**INSTRUCTIONS TO FOLLOW**
In the listing that follows, count each line containing the string "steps" and report only the count.
**** INFORMATION SUPPLIED ****
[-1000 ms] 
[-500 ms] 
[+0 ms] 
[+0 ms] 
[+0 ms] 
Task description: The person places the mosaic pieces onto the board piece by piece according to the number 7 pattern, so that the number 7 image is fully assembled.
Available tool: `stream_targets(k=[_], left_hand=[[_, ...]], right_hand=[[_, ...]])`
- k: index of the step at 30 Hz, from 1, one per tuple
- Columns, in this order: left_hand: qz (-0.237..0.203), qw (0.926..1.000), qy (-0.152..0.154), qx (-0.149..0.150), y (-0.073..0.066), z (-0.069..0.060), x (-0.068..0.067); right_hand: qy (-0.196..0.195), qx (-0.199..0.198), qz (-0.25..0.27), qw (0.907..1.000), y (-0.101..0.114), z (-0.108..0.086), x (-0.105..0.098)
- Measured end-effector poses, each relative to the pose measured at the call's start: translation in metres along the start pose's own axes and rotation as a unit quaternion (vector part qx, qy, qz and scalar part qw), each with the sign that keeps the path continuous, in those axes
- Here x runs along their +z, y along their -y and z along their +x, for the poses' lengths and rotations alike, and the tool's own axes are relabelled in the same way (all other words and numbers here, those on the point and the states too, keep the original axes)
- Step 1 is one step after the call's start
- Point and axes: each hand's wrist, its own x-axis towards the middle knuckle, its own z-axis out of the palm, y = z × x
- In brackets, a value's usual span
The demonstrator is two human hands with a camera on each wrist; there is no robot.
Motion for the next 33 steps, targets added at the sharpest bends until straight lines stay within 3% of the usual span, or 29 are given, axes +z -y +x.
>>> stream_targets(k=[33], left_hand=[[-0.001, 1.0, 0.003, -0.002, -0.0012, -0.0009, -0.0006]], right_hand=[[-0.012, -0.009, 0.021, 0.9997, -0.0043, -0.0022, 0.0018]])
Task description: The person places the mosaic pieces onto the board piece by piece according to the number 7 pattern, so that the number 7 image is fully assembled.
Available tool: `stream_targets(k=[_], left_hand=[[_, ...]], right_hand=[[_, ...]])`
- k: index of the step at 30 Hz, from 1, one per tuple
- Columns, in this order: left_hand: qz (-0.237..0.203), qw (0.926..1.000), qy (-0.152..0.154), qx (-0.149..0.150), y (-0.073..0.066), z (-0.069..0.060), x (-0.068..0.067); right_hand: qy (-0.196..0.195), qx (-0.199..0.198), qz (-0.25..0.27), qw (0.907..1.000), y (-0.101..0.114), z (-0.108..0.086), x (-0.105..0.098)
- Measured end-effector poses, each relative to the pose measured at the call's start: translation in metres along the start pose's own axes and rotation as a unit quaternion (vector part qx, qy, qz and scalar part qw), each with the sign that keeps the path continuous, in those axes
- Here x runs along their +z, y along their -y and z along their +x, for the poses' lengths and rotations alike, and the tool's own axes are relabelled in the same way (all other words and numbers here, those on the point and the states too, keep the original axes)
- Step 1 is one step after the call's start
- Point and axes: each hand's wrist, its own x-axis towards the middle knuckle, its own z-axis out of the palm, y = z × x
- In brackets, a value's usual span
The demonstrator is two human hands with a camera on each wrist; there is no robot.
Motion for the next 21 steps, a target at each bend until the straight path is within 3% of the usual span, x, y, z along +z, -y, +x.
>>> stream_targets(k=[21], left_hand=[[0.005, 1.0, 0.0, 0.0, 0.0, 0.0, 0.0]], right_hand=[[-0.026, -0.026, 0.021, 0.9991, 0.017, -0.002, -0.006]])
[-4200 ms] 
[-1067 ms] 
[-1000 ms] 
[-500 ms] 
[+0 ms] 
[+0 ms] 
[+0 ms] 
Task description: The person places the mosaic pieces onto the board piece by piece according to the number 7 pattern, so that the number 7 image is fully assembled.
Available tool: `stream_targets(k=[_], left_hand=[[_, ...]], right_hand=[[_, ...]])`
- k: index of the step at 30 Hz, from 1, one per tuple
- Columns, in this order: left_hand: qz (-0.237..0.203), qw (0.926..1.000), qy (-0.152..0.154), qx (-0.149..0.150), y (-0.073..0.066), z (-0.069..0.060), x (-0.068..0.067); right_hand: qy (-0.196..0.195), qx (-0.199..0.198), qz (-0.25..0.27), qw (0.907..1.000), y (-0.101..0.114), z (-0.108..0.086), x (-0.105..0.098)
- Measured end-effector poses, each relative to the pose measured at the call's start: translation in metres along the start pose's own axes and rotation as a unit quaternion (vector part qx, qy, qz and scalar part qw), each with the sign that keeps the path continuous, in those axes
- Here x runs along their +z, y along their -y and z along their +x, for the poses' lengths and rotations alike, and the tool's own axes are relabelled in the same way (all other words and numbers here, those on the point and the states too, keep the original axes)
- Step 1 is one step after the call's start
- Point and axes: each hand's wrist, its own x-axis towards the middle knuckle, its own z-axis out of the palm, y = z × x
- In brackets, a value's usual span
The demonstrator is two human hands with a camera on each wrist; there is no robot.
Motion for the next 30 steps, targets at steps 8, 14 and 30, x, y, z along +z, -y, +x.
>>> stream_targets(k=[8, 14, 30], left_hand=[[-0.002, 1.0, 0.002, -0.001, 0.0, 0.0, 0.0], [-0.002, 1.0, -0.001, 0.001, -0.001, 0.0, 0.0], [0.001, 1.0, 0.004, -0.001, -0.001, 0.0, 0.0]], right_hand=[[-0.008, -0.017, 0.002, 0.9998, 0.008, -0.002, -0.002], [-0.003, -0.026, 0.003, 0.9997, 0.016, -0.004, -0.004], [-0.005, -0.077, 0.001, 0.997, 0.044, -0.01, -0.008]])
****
**SOLUTION TO THE EXERCISE**
3